ADELAIDE - The post global financial crisis era (Americans call it ‘the great recession’) of virtually free money is drawing to a close.
After years of quantitative easing (let’s call it ‘printing money’), the world's central banks are slowly but surely beginning the tricky process of pulling excessive liquidity out of the world economy.
The aim is to carefully defuse the world's enormous debt bomb without causing an explosion.
Also, thanks in part to Donald Trump's massive tax cut for America's corporations and wealthy individuals, interest rates on US Treasury Bonds are heading towards 3% pa and beyond.
This is widely regarded in the world of high finance as a tipping point, where capital in search of a combination of a reasonable return and a safe haven will begin to flow. This is, in fact, exactly what is happening.
This leaves penurious states like Papua New Guinea bidding for finance from a rapidly diminishing pool of money. Because PNG's bonds are correctly rated as "junk", the interest charged will be much higher than that charged by, say, the IMF or the World Bank.
PNG cannot borrow from these sources because the conditions of the loan will require the government to actually manage its financial affairs in an accountable, open and transparent way.
Of course, there is always Chinese money but that too comes with strings attached. These strings will be more subtle but arguably far more onerous in the long run.
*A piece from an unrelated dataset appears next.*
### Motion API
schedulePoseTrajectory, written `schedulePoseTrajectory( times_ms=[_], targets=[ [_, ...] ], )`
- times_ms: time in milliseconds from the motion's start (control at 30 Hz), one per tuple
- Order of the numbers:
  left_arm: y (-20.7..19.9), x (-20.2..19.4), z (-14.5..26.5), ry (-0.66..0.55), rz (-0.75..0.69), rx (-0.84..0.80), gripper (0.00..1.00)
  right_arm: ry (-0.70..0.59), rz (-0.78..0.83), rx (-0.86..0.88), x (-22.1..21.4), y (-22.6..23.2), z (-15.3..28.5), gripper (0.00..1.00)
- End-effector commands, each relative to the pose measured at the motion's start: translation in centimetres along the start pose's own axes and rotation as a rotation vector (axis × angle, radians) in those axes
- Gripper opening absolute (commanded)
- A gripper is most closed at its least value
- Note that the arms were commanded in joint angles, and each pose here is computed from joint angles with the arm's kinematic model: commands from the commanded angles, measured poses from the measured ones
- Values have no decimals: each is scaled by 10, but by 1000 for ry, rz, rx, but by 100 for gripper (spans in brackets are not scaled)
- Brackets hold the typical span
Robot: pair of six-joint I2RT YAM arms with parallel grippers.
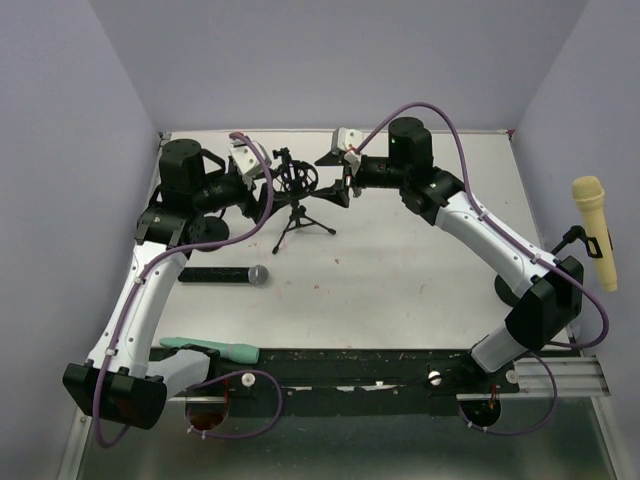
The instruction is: Remove the microphone from the stand
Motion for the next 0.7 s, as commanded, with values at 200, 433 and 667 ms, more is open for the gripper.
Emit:
schedulePoseTrajectory(
  times_ms=[200, 433, 667],
  targets=[
    [-40, 26, -27, -125, -82, -307, 75, -23, 46, -22, 26, 20, 26, 68],
    [-47, 34, -42, -138, -123, -394, 70, -49, 11, -36, 33, 37, 44, 64],
    [-43, 22, -42, -67, -172, -361, 66, -54, -83, 27, 24, 48, 41, 75]
  ],
)
Point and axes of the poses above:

Eventually, a lot of economic chickens are going to come home to roost in PNG and elsewhere besides. Australia will not be exempt.
What is certain is that this will not be a happy process for ordinary citizens.
Taxpayers have already bailed out the world's financial system once and there is a very real prospect that we will all be doing so again in the not so distant future.
Sadly, while I do share his evident anger, I cannot share Phil Fitzpatrick's hope that regime change can rescue PNG.
It is all far too late now: we have collectively made ourselves hostages to fortune and consequently must endure the inevitable suffering to come with stoic fortitude.
This latter quality exists in considerable abundance in PNG, but I fear rather less so in Australia.